Anything is much appreciated! Thanks
Why do you believe upside is capped? The developers make big fees and the resources to the project (employees) can go into the project budget and have their salary be reimbursed. It’s a volume game similar to lending.
So are you saying that development team salary can be added as part of the project budget ? Does the syndicator/tax credit investor allow for that?
Regarding compensation it is very much firm dependent and the value they see in you. If anyone has any idea how carry/equity works at different companies in LIHTC development it would be great to know as your only equity in the deal is pre-development cost which is returned at construction closing.
Many developers add the cost of their project team to the budget. If you think about it, it makes sense. It allows the development fee to theoretically be pure profit (this isn’t the case, theoretically it is, but the dev fee pays for office space, etc.). The salaries passed through the project are appropriate because if you don’t do it, the project won’t get built. There will be no one to build it.
I agree about it conceptually. I believe it will be part of soft cost. Will it be part of eligible basis? Additionally, most hosing agencies don’t allow payments to developer apart from developer fee (consultant fee was is also removed from it). Which states have you seen this being done?
Don’t know if it’s part of eligible basis. I don’t know affordable housing. Will need an affordable housing developer to chime in. But if I had to bet, people do thread the cost in somehow, whether it’s via a different line item or it’s a larger development fee. Developers try and let’s profit be profit. Similar to how firms try and not use their promote to pay for firm operating costs. You should have enough fees to pay for your costs and than profit on top of that, separately.
The developer is usually a separate entity and in-house staff payroll is not part of the project's development budget. Certain third party consulting and professional services can be included as soft costs, but most of it won't be eligible basis. This means new developers will need to build up a pipeline of fees before they can hire employees.
Dev fee is a separate line item, not a soft cost. There's a calculation for limiting the fee. It comes in around 10-12% of TDC in many cases. Usually at least half is paid by perm conversion. Often some of it is deferred, as in paid out of cash flow over the next few years. It is mostly going to be included in eligible basis. There's plenty of money to be made but it's a different game from market rate.
Are you an underwriter, originator, or asset management? Do you work in LIHTC syndication?
Assuming you do originations/underwriting at the bank. But what's the developer job? They're actually different skillsets unless you focus on acquisitions-only at the development shop. To get the same comp in "soup-to-nuts" development you'd need development experience first, IMHO, which might mean a step down in salary for a couple years. Ultimately I think you'll do well either way, but what makes you want to jump ship?

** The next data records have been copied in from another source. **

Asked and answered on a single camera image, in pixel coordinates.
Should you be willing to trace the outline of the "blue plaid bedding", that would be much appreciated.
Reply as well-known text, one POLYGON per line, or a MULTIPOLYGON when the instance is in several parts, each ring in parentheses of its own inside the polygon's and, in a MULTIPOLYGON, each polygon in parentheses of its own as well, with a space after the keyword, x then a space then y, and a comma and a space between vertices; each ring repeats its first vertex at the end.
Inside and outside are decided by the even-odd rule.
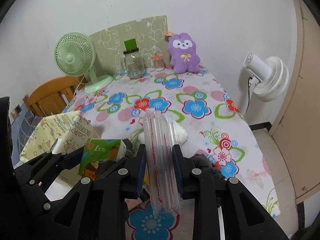
POLYGON ((20 161, 20 154, 35 130, 42 117, 27 111, 24 115, 18 116, 11 125, 12 155, 11 161, 14 166, 20 161))

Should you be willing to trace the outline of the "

Your salary will go down. And I would actually agree with the idea that there is limited upside working for a LIHTC developer - because fees are capped and there is no back end, it's very difficult for principals to give meaningful carry to employees or to give massive salaries.
The upside, of course, is that the major barrier to entry in tax credit development is knowledge, not capital. So with 5-6 years worth of experience, a couple full deal cycles, you'll be more than capable of doing a development project on your own and pocketing the fee. You don't need millions of dollars for pursuit costs and deposits.
How large are the general pursuit and start up costs? I get that this may change by state / region- but do you have any insight here?
I'm in NYC, so.... the most expensive market for this in the country, I'd argue. It's not cheap, because you have to front a fair bit of the soft cost, but that comes back at construction closing. I think with a few hundred thousand in the bank you could legitimately entitle and finance a deal.
The bigger issue would be acquiring land. That is way too dependent on size, location, zoning, etc to make a call on. But if you assume that you can pay up to $50/bsf for land and still have a LIHTC deal work, you can back into it. A 50,000 sf development parcel would cost $2.5mm, maybe you put a 5% deposit down? I don't know, it's all so fungible and circumstance-dependent.
Do you like the finance side (besides the comp)? If you find it boring, working for a LIHTC developer would be more interesting. Albeit I'm sure they'll rely on you heavy to read equity docs, construction docs, convert to perm, plus run financial models. So you'll likely still be on the finance side of things. You're definitely going to be making less than $270k/year at a developer with your experience level.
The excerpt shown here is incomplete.